47. What are the characteristics of Ciliophora?
- Mostly freeliving, some parasitic, some commensalism, and some colonial. Some sessile (eg suctorians). Larger than most protozoan, multinucleated (macronucleus for metabolism and micronucleus for reproduction), undulating membrane (cilia are fused into a sheet; also in Trypanosoma and Trichomonas Vaginalis), cytostomes (mouth), oral groove, two contractile vacuole system.
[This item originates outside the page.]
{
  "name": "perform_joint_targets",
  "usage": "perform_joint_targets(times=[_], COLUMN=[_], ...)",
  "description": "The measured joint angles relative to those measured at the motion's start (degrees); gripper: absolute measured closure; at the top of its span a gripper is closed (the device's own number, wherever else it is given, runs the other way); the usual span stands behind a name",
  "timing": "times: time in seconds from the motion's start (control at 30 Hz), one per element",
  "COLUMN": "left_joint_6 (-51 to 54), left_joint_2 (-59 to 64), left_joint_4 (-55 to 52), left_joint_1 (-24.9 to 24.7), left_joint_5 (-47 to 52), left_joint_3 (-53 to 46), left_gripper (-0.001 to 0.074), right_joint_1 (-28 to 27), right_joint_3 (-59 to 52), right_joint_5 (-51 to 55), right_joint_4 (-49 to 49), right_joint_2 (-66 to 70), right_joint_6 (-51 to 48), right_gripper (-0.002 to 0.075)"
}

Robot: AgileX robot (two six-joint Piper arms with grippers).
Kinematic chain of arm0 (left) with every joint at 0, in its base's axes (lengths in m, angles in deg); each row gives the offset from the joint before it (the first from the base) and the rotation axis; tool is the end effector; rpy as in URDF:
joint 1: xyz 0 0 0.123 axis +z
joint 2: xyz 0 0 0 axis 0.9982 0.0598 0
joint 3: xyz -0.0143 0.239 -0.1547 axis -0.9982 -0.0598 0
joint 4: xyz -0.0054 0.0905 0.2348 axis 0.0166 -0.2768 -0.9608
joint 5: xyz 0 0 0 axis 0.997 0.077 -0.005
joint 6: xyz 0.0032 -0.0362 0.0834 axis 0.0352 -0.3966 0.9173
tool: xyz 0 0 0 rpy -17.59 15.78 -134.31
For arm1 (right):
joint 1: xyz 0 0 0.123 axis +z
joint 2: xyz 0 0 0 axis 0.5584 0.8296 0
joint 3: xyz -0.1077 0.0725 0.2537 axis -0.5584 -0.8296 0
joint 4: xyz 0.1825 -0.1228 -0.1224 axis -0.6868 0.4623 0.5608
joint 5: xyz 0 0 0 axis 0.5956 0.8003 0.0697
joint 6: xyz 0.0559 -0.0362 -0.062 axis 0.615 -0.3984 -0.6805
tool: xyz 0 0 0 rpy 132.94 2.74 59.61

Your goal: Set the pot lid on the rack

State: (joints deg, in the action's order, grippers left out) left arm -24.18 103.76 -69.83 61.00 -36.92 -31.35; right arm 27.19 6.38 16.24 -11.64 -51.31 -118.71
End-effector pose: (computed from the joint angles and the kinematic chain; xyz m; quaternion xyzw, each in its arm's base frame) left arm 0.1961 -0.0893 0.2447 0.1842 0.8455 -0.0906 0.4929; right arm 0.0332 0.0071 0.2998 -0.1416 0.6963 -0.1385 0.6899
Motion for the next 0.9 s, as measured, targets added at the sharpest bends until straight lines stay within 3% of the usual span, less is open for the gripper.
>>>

- Passage of water and food in paramecium: oral groove -> cytostome -> cytopharynx -> food vacuole -> indigestible solids out by cytoproct
- Reproduction by binary fission (micronucleus divide mitotically and macronucleus elongates and divides amotitoically), conjugation (exchange of genetic material then binary fission), and autogamy (self fertilization eg Balantidium coli)
48. How is conjugation done in ciliates?
- Meiosis occurs for macronuclei in both cells (creating 4 micronuclei and 1 macronucleus per cell) -> 3 micronuclei and the macronucleus disappears from both protista -> Mitosis occurs for the remaining micronucleus -> autogamy occurs (1 stationary nucleus and 1 exchange nuclei, exchange nuclei fuses with stationary nuclei from other protista and forms zygote) -> macronuclei return -> cells separate and perform binary fission.
- Performed to increase genetic variation for species sustainability (natural selection).